Gahiin
- Doutora, melhor vir até a recepção… com
urgência…
A
mulher levantou os olhos do computador, onde trabalhava, a fazer anotações
sobre o paciente mais complexo que já havia passado por aquele consultório e
fixou-os na jovem que entrara, com uma expressão preocupada.
Naquele
dia, a psicóloga vestia um blazer
azul-marinho, com saia reta até a altura dos joelhos, no mesmo tom. Uma blusa
branca de algodão, simples, com gola arredondada, fazia conjunto sóbrio com o
terninho e com os sapatos pretos de saltos altos.

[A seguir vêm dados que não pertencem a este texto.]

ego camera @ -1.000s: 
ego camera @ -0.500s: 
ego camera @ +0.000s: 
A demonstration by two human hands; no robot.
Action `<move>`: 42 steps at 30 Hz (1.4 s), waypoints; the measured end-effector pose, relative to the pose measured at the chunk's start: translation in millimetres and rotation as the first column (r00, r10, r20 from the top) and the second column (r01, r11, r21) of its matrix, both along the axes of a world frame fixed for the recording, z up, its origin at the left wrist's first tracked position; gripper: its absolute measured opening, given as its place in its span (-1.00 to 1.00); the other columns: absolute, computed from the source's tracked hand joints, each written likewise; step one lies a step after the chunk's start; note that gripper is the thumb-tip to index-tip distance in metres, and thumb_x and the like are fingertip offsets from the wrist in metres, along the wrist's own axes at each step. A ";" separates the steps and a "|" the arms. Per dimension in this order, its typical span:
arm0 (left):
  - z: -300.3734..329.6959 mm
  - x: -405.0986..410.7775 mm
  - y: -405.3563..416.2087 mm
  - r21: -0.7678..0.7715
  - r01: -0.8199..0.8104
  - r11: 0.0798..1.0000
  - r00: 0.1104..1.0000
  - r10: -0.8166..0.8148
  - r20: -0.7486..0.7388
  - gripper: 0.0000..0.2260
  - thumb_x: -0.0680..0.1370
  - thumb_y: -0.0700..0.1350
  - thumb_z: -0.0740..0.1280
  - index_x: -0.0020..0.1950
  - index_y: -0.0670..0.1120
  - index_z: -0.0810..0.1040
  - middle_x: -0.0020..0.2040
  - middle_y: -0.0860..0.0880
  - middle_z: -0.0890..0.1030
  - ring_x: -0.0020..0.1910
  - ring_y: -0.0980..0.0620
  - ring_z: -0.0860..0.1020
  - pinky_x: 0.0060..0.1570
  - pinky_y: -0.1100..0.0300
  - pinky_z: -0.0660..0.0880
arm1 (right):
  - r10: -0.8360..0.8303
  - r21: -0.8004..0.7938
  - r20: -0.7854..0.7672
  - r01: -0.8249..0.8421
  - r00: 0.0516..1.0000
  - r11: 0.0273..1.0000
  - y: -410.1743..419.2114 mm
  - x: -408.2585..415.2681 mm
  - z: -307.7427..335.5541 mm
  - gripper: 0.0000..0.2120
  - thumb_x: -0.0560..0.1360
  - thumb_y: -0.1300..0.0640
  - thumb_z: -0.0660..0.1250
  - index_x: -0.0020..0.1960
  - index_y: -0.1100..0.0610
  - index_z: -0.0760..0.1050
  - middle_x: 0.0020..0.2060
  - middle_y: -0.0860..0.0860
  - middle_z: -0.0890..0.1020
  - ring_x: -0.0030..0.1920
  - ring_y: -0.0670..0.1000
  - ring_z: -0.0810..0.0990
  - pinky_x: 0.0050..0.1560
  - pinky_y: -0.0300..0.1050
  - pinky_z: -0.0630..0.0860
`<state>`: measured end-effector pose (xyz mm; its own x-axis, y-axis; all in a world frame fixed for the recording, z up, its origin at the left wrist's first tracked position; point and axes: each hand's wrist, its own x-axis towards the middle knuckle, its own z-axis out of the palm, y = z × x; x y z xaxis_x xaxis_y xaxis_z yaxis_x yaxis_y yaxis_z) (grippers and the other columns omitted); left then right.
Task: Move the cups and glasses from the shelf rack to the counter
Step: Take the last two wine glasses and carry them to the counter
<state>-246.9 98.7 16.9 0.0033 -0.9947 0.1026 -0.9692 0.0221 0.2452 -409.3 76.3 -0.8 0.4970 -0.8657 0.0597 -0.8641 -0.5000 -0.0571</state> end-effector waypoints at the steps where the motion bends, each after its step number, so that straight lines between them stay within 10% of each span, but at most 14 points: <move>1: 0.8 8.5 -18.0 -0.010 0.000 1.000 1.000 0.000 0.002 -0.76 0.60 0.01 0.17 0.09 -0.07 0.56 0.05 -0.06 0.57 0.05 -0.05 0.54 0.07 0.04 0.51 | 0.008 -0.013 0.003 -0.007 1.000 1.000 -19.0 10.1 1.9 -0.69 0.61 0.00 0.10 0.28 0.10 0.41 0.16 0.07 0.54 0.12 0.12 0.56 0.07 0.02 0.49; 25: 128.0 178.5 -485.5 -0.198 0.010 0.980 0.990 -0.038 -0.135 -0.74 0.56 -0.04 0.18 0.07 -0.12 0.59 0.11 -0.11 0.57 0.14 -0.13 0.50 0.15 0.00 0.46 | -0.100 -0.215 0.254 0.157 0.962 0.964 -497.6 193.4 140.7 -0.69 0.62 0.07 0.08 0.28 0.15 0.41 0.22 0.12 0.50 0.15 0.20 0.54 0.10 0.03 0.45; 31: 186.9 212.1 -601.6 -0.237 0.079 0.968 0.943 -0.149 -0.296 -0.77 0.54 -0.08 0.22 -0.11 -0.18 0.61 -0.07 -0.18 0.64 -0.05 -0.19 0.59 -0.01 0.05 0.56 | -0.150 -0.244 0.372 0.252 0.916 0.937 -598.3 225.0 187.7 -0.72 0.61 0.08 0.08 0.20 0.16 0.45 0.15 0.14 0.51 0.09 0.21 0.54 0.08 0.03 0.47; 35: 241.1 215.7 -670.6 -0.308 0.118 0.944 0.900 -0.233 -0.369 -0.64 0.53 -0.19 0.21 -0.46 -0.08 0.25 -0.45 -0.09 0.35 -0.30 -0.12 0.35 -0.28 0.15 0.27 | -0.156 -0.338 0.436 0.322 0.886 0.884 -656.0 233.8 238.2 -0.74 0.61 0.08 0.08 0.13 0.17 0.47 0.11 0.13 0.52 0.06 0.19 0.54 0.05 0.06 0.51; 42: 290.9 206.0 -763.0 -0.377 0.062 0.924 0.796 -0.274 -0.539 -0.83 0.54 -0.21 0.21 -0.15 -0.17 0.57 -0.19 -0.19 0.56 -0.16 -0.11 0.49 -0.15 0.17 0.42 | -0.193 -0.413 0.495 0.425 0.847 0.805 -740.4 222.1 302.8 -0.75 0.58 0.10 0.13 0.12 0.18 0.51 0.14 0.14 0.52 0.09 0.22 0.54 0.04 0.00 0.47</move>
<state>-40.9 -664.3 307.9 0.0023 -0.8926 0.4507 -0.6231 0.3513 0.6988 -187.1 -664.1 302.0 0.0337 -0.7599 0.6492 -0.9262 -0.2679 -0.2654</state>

Tinhas pernas esbeltas e bem
proporcionadas. O cabelo estava preso atrás com grampos, num coque, deixando o
rosto já maduro, bastante encantador, à mostra, evidenciando-lhe as belas maçãs
do rosto. Dir-se-ia que estava quase a chegar à casa dos quarenta, mas a idade
caia-lhe muito bem. Era uma mulher bastante atraente.
Ela já
havia-se habituado com as mensagens subliminares no discurso da estagiária. Quando
falava daquele jeito, estava com alguma situação difícil de lidar. Ela sabia
que estava no horário reservado a Gabriel e que ele já deveria estar sentado à
sala de espera. Pousou os óculos de leitura em cima da escrivaninha,
levantou-se, aprumou a roupa e seguiu a moça.
Gabriel
estava sentado na poltrona, de costas para a janela virada para o centro da
cidade. Tinha os olhos um tanto perdidos e assustados e um grande corte, a
sangrar, na face esquerda. A mulher aproximou-se, rápida. Não era a primeira
vez que aquele homem chegava ao consultório em tal estado de confusão e a sangrar.
O ferimento parecia um tanto profundo e requeria cuidado imediato. Ela pediu a
caixa de primeiros socorros à secretária e voltou sua atenção ao homem, aflita
por saber o que havia acontecido daquela vez.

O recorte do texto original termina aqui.